= Bobby Brooks Kramer =

American female equestrian

Bobby Brooks Kramer (December 1, 1913 - January 5, 2005), was a hall of fame equestrian and rodeo performer. She was one of the earliest bronc riders who competed for money. She had a successful rodeo career. After that, she and her husband formed the Diamond A Horse Ranch. She won many awards and trophies in cutting, trail, reining, and pleasure riding. She was inducted into the National Cowgirl Museum and Hall of Fame in 2000.

==Life==
Bobby Brooks Kramer was born Bobby Brooks on December 1, 1913, in Terry, Montana. Kramer and her two brothers were raised on the family ranch in Prairie County, Montana, which was located near Big Sheep Mountain. All three children worked the ranch with their parents. Kramer made significant equestrian contributions in Montana in her lifetime. She started riding at the age of 3. She continued the traditions of ranching taught her by her parents and grandparents. On July 24, 1943, while Corwin "Bud" Kramer was still in the Army, he and Bobby got married. Kramer worked their ranch and competed in rodeo until he came home. Once he returned, they began building "one of the greatest horse ranches in the nation".

==Career==
Kramer attended several technical schools and got her pilot's license. The Kramers purchased a ranch near Billings. In 1968, Gary Crowder became a partner, starting the Kramer Crowder Horse Ranch. Kramer received a long list of accomplishments and awards during her lifetime. Many were from the American Quarter Horse Association, the Montana Quarter Horse Association, and the National Cutting Horse Association.

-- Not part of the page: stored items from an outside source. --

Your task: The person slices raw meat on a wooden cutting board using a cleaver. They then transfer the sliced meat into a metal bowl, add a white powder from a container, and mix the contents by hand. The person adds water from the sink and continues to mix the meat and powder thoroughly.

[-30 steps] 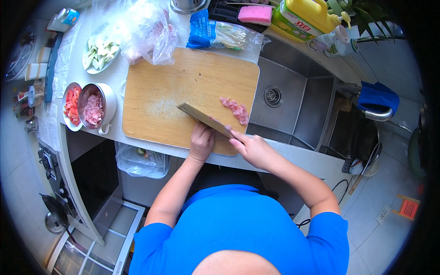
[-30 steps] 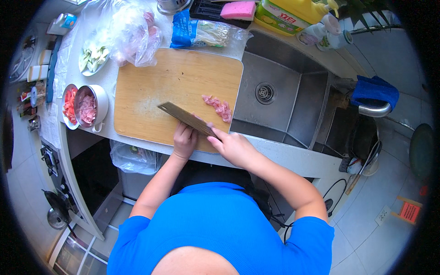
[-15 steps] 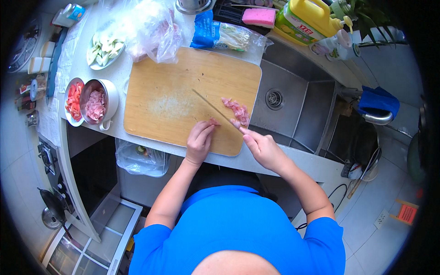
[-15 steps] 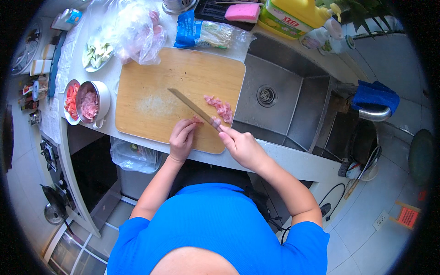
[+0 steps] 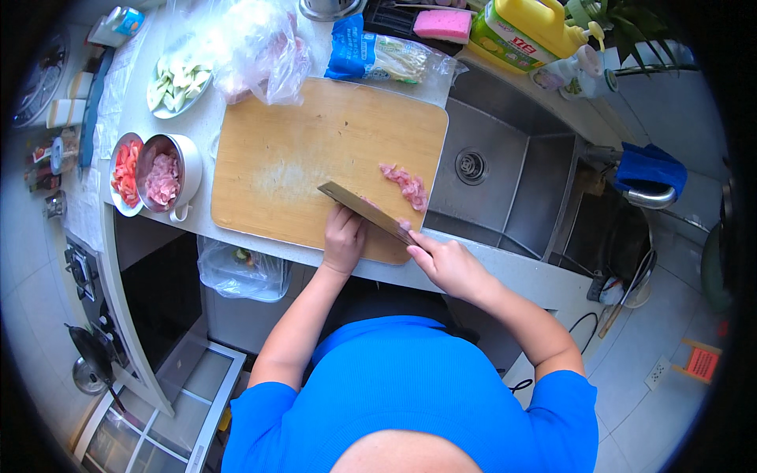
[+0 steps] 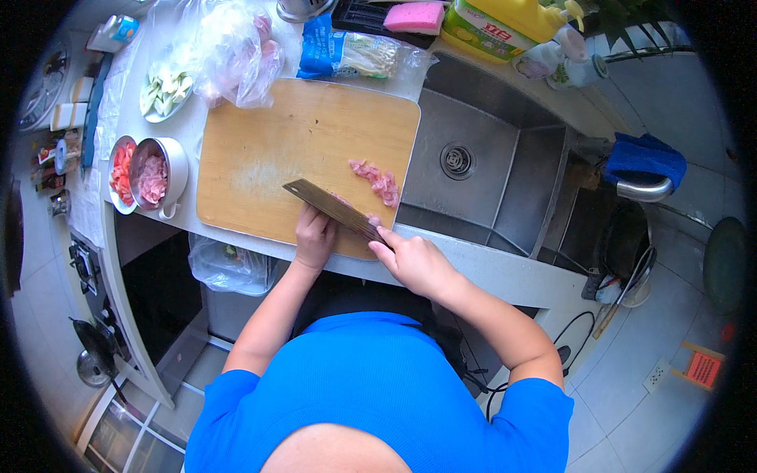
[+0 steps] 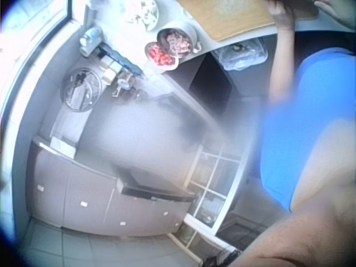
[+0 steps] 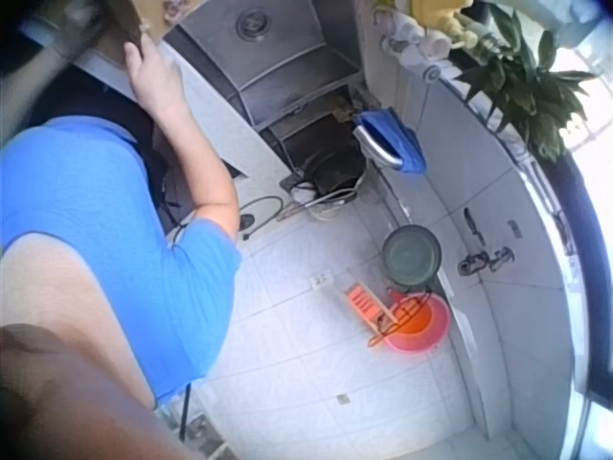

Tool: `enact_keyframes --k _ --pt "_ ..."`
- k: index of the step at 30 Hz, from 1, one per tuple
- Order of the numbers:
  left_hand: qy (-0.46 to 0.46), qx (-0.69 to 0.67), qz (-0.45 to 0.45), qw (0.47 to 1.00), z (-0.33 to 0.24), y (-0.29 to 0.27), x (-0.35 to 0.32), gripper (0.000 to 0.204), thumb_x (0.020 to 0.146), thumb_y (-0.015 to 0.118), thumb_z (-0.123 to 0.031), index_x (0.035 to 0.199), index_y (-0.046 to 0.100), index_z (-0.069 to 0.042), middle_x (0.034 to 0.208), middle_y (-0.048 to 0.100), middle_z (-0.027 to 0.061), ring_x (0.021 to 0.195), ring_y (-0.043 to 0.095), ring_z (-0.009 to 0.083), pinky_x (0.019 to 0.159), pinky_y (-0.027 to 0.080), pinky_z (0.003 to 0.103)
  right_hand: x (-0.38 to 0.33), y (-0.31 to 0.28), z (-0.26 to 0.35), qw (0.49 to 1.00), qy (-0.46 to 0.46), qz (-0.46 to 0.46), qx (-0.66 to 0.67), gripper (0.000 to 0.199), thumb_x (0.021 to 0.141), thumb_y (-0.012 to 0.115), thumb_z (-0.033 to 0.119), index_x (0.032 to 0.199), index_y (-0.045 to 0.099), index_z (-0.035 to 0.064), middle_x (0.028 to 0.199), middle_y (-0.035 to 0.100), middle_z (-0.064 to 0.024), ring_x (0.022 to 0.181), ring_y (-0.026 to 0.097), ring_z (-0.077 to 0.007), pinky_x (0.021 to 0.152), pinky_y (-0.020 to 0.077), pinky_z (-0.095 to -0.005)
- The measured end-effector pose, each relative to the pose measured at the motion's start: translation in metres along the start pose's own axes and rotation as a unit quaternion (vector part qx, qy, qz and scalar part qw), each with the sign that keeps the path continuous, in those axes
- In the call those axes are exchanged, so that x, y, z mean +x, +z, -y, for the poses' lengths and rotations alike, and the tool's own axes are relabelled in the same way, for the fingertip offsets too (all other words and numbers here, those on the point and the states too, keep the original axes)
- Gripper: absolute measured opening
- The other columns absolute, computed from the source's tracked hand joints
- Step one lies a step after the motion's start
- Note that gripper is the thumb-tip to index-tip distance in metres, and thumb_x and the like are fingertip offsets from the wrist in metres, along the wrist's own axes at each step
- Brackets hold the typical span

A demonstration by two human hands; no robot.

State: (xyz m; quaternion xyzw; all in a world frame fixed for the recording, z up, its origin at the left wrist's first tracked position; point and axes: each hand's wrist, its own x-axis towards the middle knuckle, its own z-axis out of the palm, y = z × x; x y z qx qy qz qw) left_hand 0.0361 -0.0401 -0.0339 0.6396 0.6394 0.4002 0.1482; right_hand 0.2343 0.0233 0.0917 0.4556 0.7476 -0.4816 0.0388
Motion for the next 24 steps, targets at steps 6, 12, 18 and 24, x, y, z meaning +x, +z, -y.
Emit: enact_keyframes --k 6,12,18,24 --pt "0.015 -0.007 -0.012 1.000 -0.006 -0.001 0.011 0.022 0.073 0.063 0.005 0.094 0.066 0.001 0.096 0.064 0.0148 0.093 0.060 0.0340 0.081 0.050 0.042 0.056 0.027 0.015 0.997 -0.020 -0.033 0.074 0.040 0.097 0.047 0.034 0.121 0.059 0.0041 0.087 0.064 -0.0282 0.084 0.064 -0.0425 0.076 0.0517 -0.0441" --pt "0.024 -0.007 -0.010 1.000 -0.006 -0.003 0.014 0.017 0.072 0.064 0.003 0.088 0.066 0.000 0.094 0.064 0.0131 0.086 0.061 0.0306 0.077 0.049 0.039 0.057 0.024 0.008 0.987 -0.021 -0.072 0.140 0.040 0.099 0.044 0.032 0.114 0.061 -0.0006 0.084 0.065 -0.0257 0.078 0.066 -0.0380 0.073 0.0513 -0.0387" --pt "0.066 -0.037 0.019 0.997 0.000 -0.012 0.027 0.017 0.072 0.067 0.005 0.088 0.066 0.001 0.090 0.063 0.0127 0.084 0.061 0.0300 0.073 0.050 0.038 0.021 0.000 -0.004 0.977 0.059 -0.075 0.191 0.042 0.100 0.040 0.036 0.101 0.059 -0.0017 0.068 0.058 -0.0130 0.065 0.058 -0.0209 0.061 0.0456 -0.0330" --pt "0.075 -0.040 0.018 0.996 0.002 -0.018 0.021 0.021 0.070 0.068 0.004 0.091 0.065 0.002 0.094 0.062 0.0131 0.085 0.061 0.0297 0.075 0.050 0.037 0.003 -0.009 0.007 0.968 0.135 0.017 0.212 0.044 0.099 0.043 0.036 0.118 0.059 -0.0008 0.094 0.065 -0.0265 0.092 0.066 -0.0349 0.081 0.0498 -0.0367"
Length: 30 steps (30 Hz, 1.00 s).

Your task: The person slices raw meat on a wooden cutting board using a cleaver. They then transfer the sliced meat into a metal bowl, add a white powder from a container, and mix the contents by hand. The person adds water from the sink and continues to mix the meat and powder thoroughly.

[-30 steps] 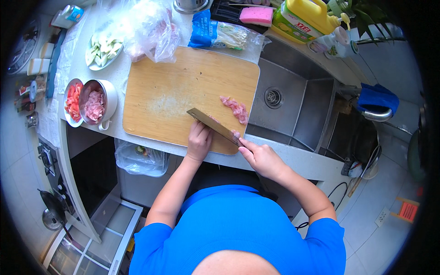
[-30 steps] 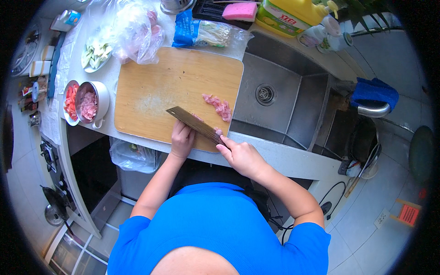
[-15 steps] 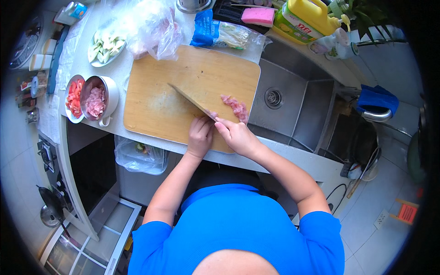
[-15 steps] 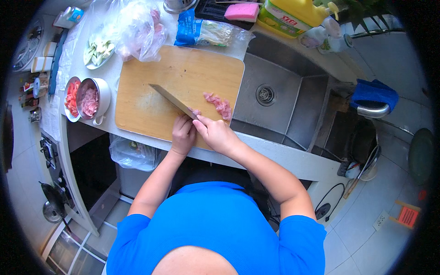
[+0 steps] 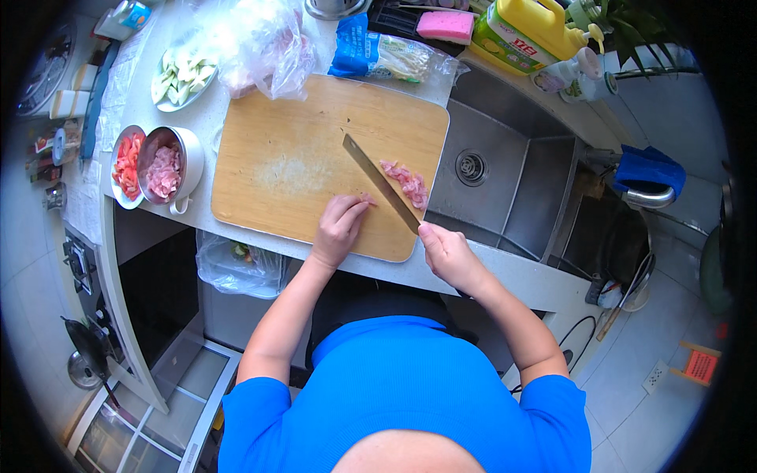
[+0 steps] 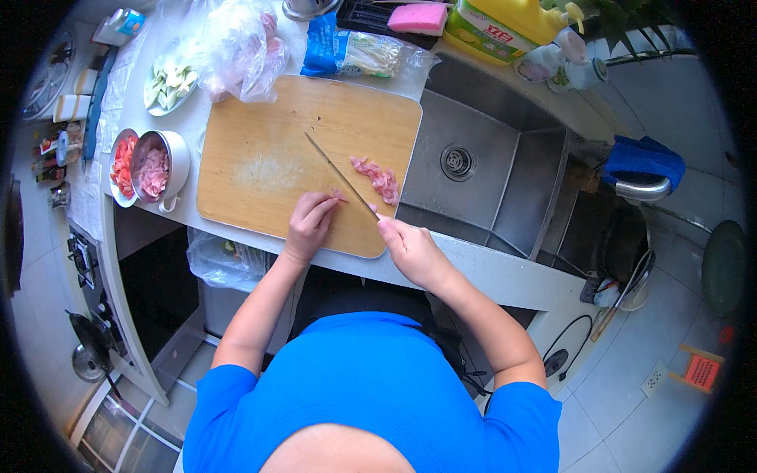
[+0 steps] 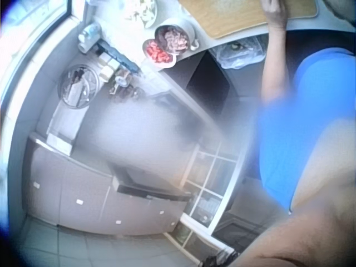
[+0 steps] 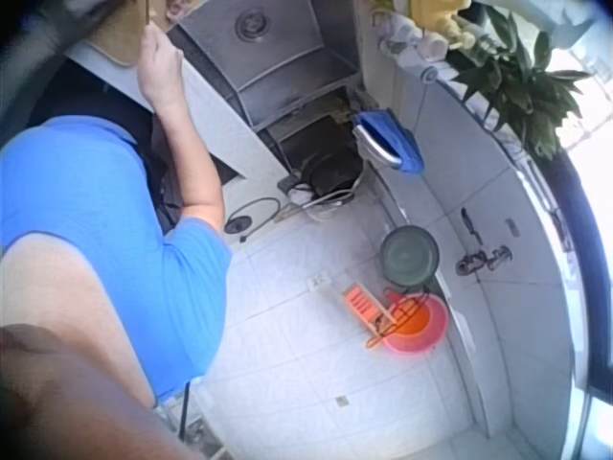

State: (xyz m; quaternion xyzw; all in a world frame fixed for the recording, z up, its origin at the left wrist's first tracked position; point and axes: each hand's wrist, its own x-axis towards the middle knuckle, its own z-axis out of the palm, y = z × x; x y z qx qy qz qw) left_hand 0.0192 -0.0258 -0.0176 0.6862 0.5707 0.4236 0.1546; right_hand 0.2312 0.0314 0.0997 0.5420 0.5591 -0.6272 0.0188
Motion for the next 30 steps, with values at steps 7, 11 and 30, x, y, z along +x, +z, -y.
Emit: enact_keyframes --k 7,11,30 --pt "-0.005 0.021 -0.007 1.000 0.000 0.005 0.002 0.020 0.070 0.067 0.004 0.090 0.066 0.002 0.091 0.062 0.0138 0.084 0.060 0.0306 0.074 0.050 0.038 -0.003 0.009 0.002 0.997 -0.046 0.009 -0.056 0.046 0.098 0.044 0.037 0.118 0.059 -0.0013 0.098 0.065 -0.0268 0.093 0.063 -0.0415 0.083 0.0504 -0.0404" --pt "-0.011 0.027 0.000 1.000 0.002 0.006 0.002 0.017 0.068 0.067 0.007 0.084 0.064 0.003 0.092 0.062 0.0158 0.084 0.060 0.0341 0.074 0.050 0.040 0.001 0.017 -0.011 0.991 -0.097 -0.024 -0.087 0.044 0.098 0.044 0.036 0.118 0.060 0.0010 0.100 0.064 -0.0268 0.094 0.062 -0.0426 0.083 0.0503 -0.0421" --pt "-0.050 0.009 0.081 0.995 0.002 0.004 0.025 0.008 0.077 0.065 -0.002 0.085 0.064 -0.001 0.088 0.059 0.0134 0.077 0.059 0.0306 0.069 0.049 0.038 0.021 0.002 -0.005 0.977 -0.018 -0.023 0.213 0.051 0.099 0.034 0.051 0.082 0.048 0.0054 0.053 0.044 -0.0001 0.040 0.040 -0.0076 0.037 0.0339 -0.0229"
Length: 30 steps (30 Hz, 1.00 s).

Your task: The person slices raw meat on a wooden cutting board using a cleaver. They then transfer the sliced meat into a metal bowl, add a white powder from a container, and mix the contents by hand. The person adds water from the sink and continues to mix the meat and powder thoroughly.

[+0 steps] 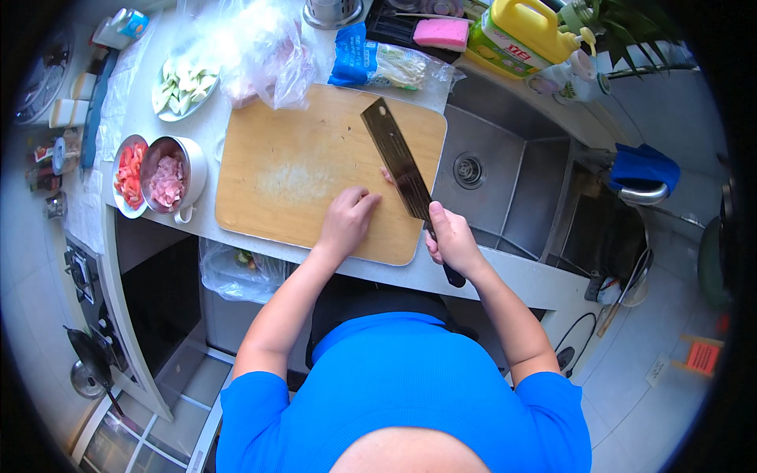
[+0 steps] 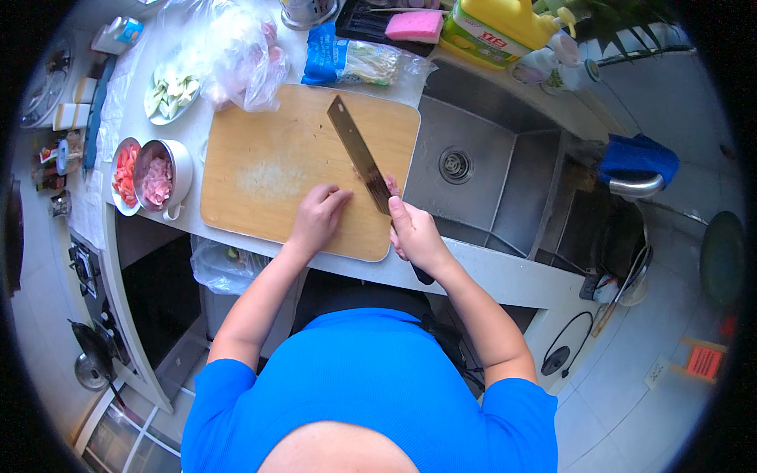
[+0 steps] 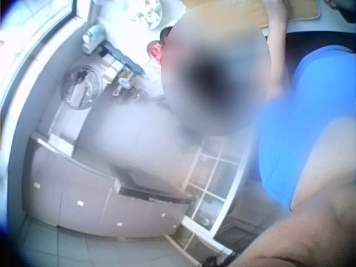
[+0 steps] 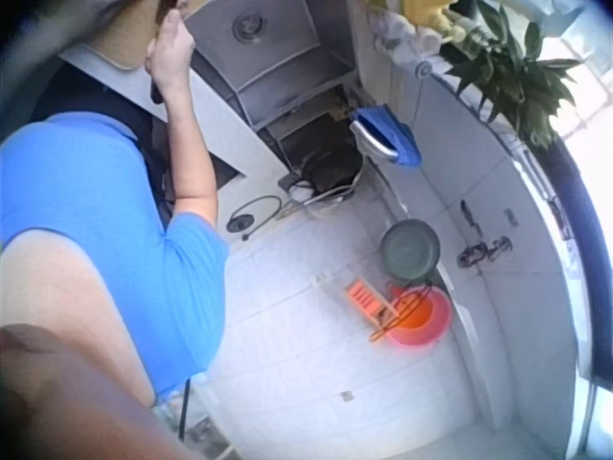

After she and her husband retired from successful rodeo careers, they formed the Hanging Diamond A Horse Ranch. Kramer produced horses on the ranch who won awards in cutting, trail, reining, and pleasure riding.

==Legacy and death==
Kramer remained known for being one of the earliest women bronc riders who competed for prize money. She won several trophies and awards. Many of these came from cutting competition and horse shows. In the 1950s, she completed an endurance race from Billings to Miles City. In 1989, she rode with the drovers in a roundup on the Great Montana Centennial Cattle Drive. Kramer also appeared in two documentaries: "I'll Ride That Horse" and "The Last Stronghold”, featuring the Miles City Bucking Horse Sale. In her old age, she continued to show her American Quarter Horse Association gelding, Red. At age 90 she won one of four high-point awards at the Billings Saddle Club.

Kramer was 91 years old when she died on January 5, 2005, in her home near Billings, Montana. Her husband, Corwin Kramer, preceded her in death in 1979.